__INFORMATION SHOWN__
============

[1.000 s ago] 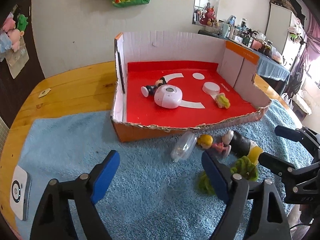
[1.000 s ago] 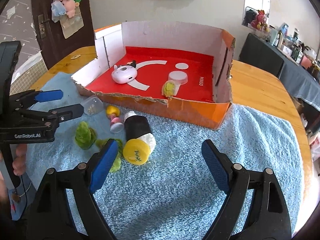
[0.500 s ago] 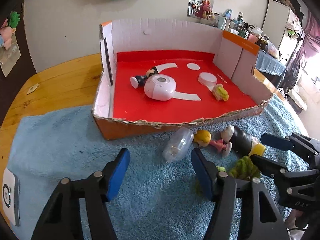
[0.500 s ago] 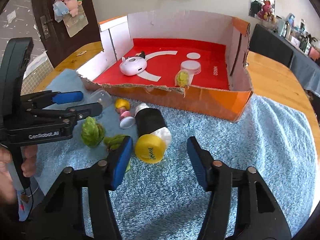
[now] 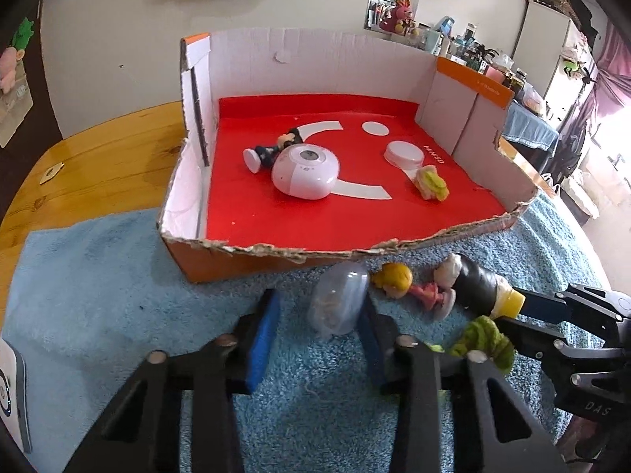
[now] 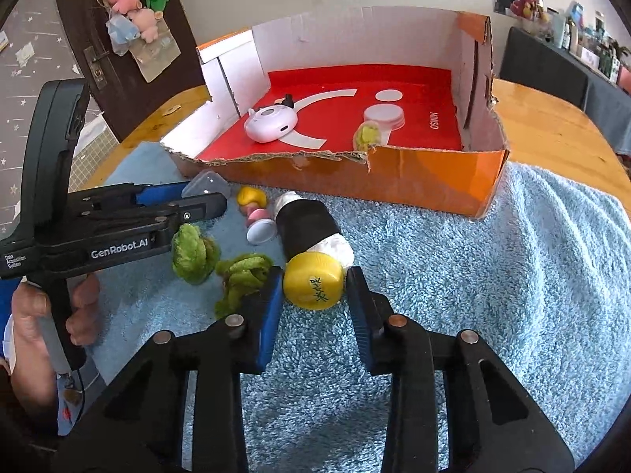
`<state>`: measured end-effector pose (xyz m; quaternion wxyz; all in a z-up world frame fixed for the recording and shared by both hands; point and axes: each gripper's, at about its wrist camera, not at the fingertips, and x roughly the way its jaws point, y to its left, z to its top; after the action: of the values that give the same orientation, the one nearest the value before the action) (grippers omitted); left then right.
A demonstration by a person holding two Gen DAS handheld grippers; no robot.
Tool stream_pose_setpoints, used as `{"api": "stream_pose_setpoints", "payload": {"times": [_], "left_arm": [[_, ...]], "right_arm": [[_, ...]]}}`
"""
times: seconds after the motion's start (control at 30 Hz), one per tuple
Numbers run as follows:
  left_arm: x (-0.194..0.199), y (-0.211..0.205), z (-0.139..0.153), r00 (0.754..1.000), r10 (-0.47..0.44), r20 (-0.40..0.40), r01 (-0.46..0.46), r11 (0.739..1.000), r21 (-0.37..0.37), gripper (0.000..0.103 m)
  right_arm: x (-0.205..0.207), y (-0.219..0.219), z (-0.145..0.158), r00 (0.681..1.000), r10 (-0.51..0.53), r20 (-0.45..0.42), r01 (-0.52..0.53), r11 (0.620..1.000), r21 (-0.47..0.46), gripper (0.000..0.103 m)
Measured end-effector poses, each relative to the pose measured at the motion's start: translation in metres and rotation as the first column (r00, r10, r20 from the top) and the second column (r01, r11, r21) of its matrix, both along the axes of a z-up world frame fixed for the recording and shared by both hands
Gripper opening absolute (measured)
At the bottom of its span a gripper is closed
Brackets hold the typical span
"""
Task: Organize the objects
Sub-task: 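Grasp the clear plastic capsule with the left tool while the right tool grasps the yellow ball, then carry the clear capsule with the left tool while the right tool carries the yellow ball into the box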
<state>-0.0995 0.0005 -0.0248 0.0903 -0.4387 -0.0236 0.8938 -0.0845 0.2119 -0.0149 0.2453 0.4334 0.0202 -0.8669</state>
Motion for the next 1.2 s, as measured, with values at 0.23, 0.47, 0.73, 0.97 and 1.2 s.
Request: {"api": "stream_pose_setpoints", "payload": {"times": [0.23,0.47,0.73,0.97,1.2], "left_arm": [[0.003,0.002,-0.001,1.000,-0.021,-0.004,0.021,0.999,0.041,0.020],[0.015,-0.005,0.011,0.999,-0.032,-0.029,0.034,0.997,0.068,0.019],[0.024,-0.011,0.019,0.999,-0.021,-0.036,0.025,0.995,0.100,0.019],[0.028,-0.008,0.027,0.998,-0.026,-0.054,0.032,0.995,0.100,0.019],[0.031,-0.005,0.034,0.997,-0.031,-0.066,0.038,0.995,0.095,0.019]], "right_arm": [[0.004,0.003,0.009,1.000,-0.005,-0.013,0.006,1.000,0.025,0.030],[0.007,-0.001,0.018,0.999,0.005,-0.032,-0.004,1.000,0.028,0.030],[0.013,0.004,0.036,0.997,0.000,-0.073,0.000,1.000,0.007,0.029],[0.015,0.006,0.050,0.994,-0.003,-0.112,0.001,1.000,-0.014,0.029],[0.011,0.002,0.051,0.994,0.008,-0.113,-0.010,1.000,-0.019,0.029]]}}
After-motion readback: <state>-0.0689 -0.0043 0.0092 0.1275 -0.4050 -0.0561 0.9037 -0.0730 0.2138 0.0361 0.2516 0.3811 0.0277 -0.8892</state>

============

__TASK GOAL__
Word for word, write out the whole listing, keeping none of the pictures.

__ANSWER SECTION__
[1.000 s ago] 
[1.000 s ago] 
[0.500 s ago] 
[0.500 s ago] 
[now] 
[now] 
`<state>`: measured end-effector pose (xyz m; quaternion wxyz; all in a z-up world frame fixed for the recording and shared by both hands; point and axes: each gripper's, at about its wrist camera, not at the fingertips, and x roughly the way its jaws point, y to its left, z to its top; after the action: of the values that give the same orientation, the one nearest the value before the action) (grippers omitted); left then right.
A demonstration by a person holding two Gen DAS handheld grippers; no robot.
Tool stream_pose_setpoints, used as `{"api": "stream_pose_setpoints", "payload": {"times": [_], "left_arm": [[_, ...]], "right_arm": [[_, ...]]}}`
"""
times: seconds after the motion's start (control at 30 Hz), one per tuple
Numbers run as follows:
  left_arm: x (-0.194..0.199), y (-0.211..0.205), z (-0.139..0.153), r00 (0.754..1.000), r10 (-0.47..0.44), r20 (-0.40..0.40), r01 (-0.46..0.46), r11 (0.739..1.000), r21 (-0.37..0.37), gripper (0.000..0.103 m)
  right_arm: x (-0.205..0.207), y (-0.219..0.219), z (-0.145..0.158), r00 (0.681..1.000), r10 (-0.51..0.53), r20 (-0.45..0.42), r01 (-0.52..0.53), r11 (0.620..1.000), r21 (-0.47..0.46), gripper (0.000..0.103 m)
Measured end-effector poses, each relative to the pose measured at the motion's start: translation in metres and rotation as the first column (r00, r10, r20 from the top) and the second column (r01, r11, r21) of its matrix, both along the axes of a z-up world frame fixed for the recording and shared by both hands
Gripper opening absolute (measured)
At the bottom of its span a gripper is closed
Brackets hold the typical span
"""
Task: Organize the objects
Sub-task: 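Grasp the clear plastic capsule with the left tool while the right tool grasps the yellow ball, then carry the clear capsule with the left tool while the right tool carries the yellow ball into the box
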<state>-0.0995 0.0005 -0.0248 0.0903 -0.4387 -0.0236 0.8938 -0.0845 0.2119 -0.0149 0.2453 0.4334 0.0202 -0.8669</state>
Motion for the next 1.2 s, as measured, with values at 0.23, 0.47, 0.73, 0.97 and 1.2 s.
Request: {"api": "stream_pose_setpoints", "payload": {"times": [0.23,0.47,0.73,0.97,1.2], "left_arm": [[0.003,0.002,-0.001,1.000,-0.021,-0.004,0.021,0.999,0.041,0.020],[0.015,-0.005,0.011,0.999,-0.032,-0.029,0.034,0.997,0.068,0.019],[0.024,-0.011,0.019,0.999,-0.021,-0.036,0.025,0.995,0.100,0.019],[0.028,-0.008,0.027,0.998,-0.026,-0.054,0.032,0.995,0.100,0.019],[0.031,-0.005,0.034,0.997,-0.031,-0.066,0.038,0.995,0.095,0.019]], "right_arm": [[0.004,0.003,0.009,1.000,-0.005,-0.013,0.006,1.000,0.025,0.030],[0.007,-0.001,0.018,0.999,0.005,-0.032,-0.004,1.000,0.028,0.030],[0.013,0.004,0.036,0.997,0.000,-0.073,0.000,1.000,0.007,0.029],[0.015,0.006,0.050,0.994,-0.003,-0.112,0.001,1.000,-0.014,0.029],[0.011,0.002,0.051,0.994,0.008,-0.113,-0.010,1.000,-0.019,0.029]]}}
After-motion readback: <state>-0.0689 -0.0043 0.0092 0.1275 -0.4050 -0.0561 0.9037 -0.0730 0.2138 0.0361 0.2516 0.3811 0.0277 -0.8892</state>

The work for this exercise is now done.